About this task: Only the lines from the one with "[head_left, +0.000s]" through the last line of the material below belong in the answer, copied exactly and without pictures.
───
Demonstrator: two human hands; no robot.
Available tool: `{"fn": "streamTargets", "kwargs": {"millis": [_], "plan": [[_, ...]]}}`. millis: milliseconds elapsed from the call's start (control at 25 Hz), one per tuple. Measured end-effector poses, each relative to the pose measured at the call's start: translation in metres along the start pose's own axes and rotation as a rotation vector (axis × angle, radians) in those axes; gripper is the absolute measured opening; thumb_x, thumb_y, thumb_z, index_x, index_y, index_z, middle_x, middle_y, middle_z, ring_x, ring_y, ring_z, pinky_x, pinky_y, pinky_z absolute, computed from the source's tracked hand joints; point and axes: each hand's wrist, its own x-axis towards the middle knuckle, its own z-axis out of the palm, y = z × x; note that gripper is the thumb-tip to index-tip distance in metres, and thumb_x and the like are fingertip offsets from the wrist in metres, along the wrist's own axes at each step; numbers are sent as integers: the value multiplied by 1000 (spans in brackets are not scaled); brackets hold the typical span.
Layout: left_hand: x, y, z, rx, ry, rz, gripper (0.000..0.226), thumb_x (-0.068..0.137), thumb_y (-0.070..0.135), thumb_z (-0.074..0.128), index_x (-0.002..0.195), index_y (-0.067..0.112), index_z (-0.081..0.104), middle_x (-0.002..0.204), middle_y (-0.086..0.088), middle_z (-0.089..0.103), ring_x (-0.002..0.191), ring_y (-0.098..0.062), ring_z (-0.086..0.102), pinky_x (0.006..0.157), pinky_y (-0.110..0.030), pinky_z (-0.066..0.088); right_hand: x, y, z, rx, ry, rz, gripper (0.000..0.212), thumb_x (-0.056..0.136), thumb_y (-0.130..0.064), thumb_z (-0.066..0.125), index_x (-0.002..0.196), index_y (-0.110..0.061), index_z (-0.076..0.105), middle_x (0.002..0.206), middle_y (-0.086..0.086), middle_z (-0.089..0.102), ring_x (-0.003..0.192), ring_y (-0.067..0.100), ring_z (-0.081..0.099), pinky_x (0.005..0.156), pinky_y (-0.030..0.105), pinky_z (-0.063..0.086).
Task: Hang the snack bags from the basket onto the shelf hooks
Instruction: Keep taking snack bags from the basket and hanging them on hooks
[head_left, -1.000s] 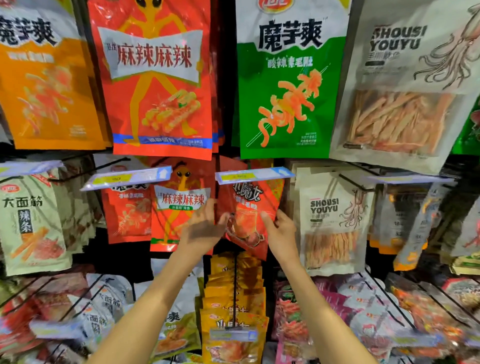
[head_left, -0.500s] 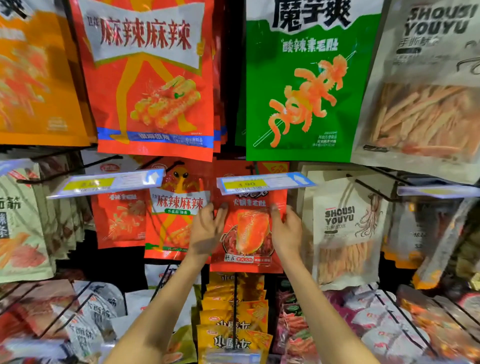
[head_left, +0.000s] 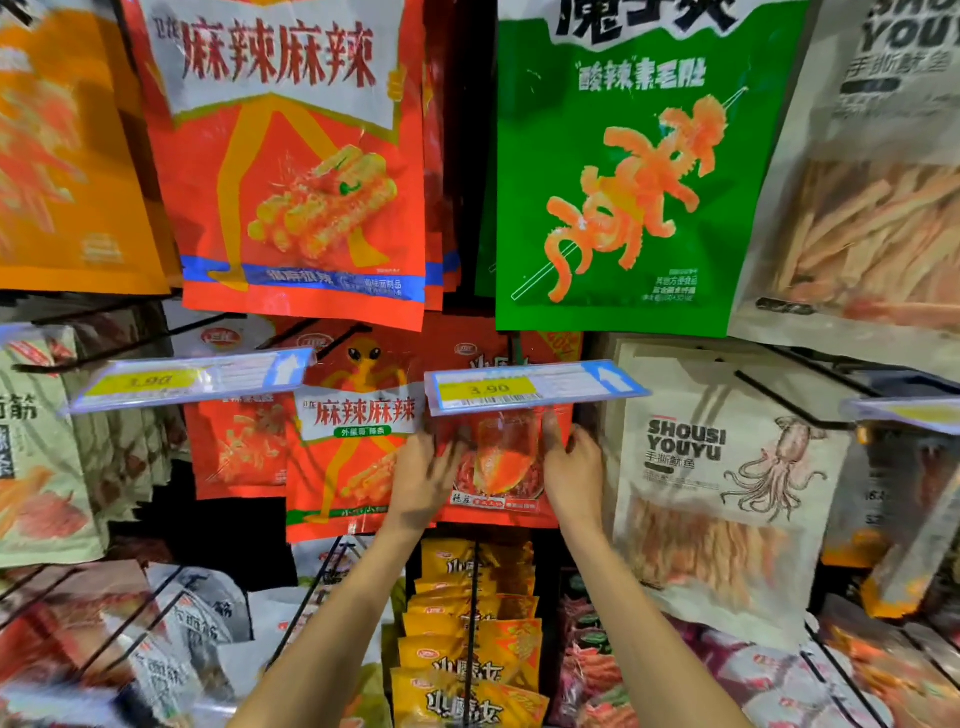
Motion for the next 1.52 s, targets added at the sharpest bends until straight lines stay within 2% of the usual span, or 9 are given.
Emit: {"fn": "streamTargets", "kwargs": {"millis": [120,280,440,560,760,1000,1160,1360,1520], "plan": [[-11,0,0,6,-34,-1,13,95,15,62,83,19,60,73,23,56,68,19,53,62,-3,36,-10,33,1,35,-142,83,25,98,-45,52,88,-24,60,79,-11,64,74,9,61,58,11,40],[-19,-13,-4,21,-84,-95,21,94,32,62,93,12,69,82,6,65,79,19,51,69,-7,35,-25,61,1,99,-256,141,41,86,-55,61,114,-25,60,116,-12,64,116,7,57,96,24,43],[-19,-22,0,-68,-70,-126,47,86,57,55,92,13,71,82,3,70,75,-2,61,69,-20,45,-28,50,-1,107,-263,174,23,94,-38,61,106,-20,53,106,-16,59,108,1,52,86,15,35],[-16,-20,2,-105,-78,-159,33,92,44,59,89,13,70,82,-3,71,72,-6,59,70,-19,43,-24,52,1,100,-191,146,35,90,-47,62,107,-16,65,103,-5,71,101,12,65,75,20,44],[-16,-17,4,-119,-75,-178,26,95,33,60,79,14,68,71,0,65,63,-1,51,64,-20,40,-23,50,1,72,-178,168,32,89,-49,64,107,-21,65,100,-10,71,93,4,65,74,16,45],[-19,-18,1,-185,-108,-210,69,86,61,54,81,-8,62,71,-5,59,68,-13,49,66,-29,35,-26,42,4,113,-88,159,22,88,-32,72,95,-11,67,85,-5,69,74,1,61,58,5,43],[-22,-2,-5,-154,-163,-265,44,98,32,56,59,15,43,48,16,39,49,-2,35,53,-19,25,-31,42,6,151,-66,178,21,87,-30,73,90,-10,67,78,-5,68,70,5,61,60,8,45],[-24,-8,-6,-152,-163,-292,46,97,38,55,78,-3,59,71,-7,51,67,-15,45,64,-29,32,-36,38,6,92,-68,197,21,89,-35,70,84,-17,61,74,-9,63,68,6,58,56,8,42],[-28,3,-8,-123,-144,-326,41,94,45,58,72,10,57,68,-1,52,64,-15,48,65,-32,40,-41,27,-4,-55,-137,181,25,93,-41,62,99,-17,61,85,-9,62,77,8,57,55,7,40]]}}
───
Exercise solution:
[head_left, +0.000s] 
Motion for the next 1.52 s, targets added at the sharpest bends until straight lines stay within 2% of the usual span, or 9 are given.
Emit: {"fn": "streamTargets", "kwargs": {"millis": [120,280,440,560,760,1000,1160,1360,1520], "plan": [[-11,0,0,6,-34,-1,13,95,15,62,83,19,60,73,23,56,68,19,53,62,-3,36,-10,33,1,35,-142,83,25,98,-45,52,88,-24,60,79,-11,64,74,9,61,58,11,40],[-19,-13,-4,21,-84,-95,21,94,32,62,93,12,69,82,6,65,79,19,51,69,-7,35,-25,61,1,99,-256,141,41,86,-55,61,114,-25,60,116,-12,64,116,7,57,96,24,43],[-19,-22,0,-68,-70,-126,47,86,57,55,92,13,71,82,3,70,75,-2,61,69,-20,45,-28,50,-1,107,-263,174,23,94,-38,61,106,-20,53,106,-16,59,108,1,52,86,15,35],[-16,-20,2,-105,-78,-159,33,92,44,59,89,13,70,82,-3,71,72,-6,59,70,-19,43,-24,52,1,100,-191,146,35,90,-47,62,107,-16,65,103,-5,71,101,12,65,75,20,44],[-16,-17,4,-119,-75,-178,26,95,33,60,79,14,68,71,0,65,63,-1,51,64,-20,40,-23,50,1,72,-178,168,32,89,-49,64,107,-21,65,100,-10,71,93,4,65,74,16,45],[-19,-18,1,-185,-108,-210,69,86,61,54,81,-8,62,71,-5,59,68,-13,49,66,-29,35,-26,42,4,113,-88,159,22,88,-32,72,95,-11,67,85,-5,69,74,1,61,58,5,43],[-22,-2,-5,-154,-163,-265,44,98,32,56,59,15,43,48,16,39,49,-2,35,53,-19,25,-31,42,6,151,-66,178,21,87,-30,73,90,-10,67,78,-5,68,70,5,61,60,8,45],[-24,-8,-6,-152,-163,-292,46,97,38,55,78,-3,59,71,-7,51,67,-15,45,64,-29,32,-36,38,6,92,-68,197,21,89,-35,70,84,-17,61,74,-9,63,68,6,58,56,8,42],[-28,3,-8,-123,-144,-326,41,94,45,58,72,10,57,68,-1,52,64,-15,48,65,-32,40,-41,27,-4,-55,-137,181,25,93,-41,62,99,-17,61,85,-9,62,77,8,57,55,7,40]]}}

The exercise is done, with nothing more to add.